Problem requirements.
Wherever "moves" appears in a line of the listing, that line should be returned.
╭─ Available data
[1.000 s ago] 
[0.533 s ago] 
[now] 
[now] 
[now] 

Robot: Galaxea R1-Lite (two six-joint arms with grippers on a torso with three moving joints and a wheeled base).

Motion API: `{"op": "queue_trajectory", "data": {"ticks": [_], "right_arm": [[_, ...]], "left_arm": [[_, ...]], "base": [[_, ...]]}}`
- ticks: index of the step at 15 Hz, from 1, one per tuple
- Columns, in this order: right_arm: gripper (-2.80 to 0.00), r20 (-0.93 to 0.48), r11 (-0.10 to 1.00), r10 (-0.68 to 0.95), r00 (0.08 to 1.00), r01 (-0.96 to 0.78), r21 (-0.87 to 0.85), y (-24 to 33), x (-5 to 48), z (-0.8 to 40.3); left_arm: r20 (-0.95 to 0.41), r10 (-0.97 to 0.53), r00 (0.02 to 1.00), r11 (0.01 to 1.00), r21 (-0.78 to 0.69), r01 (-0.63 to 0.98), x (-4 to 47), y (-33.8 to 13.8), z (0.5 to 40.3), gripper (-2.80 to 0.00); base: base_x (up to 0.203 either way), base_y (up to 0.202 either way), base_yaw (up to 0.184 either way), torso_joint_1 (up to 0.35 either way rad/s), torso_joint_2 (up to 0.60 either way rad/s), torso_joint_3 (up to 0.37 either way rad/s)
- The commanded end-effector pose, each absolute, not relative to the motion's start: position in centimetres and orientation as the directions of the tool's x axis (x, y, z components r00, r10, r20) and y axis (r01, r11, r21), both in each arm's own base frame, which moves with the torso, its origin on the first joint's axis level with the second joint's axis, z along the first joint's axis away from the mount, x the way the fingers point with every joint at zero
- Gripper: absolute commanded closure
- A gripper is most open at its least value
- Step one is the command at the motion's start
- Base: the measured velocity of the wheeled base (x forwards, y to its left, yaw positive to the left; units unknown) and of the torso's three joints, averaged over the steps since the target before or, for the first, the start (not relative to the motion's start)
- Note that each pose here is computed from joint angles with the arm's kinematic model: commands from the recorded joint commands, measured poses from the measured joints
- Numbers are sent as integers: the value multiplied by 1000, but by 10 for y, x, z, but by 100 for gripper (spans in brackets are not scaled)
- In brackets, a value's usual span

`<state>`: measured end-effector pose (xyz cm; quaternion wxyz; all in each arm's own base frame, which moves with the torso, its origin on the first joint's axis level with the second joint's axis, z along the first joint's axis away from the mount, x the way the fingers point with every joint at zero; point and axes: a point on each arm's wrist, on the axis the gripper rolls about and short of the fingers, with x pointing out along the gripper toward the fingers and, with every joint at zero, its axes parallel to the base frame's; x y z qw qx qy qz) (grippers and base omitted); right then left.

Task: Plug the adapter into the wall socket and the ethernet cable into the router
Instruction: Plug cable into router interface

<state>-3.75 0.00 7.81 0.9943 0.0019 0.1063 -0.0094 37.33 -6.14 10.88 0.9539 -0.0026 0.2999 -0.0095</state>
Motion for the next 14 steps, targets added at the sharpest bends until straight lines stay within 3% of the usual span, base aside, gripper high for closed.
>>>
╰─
Output below.
- The commanded end-effector pose, each absolute, not relative to the motion's start: position in centimetres and orientation as the directions of the tool's x axis (x, y, z components r00, r10, r20) and y axis (r01, r11, r21), both in each arm's own base frame, which moves with the torso, its origin on the first joint's axis level with the second joint's axis, z along the first joint's axis away from the mount, x the way the fingers point with every joint at zero
`<state>`: measured end-effector pose (xyz cm; quaternion wxyz; all in each arm's own base frame, which moves with the torso, its origin on the first joint's axis level with the second joint's axis, z along the first joint's axis away from the mount, x the way the fingers point with every joint at zero; point and axes: a point on each arm's wrist, on the axis the gripper rolls about and short of the fingers, with x pointing out along the gripper toward the fingers and, with every joint at zero, its axes parallel to the base frame's; x y z qw qx qy qz) (grippers and base omitted); right then left.

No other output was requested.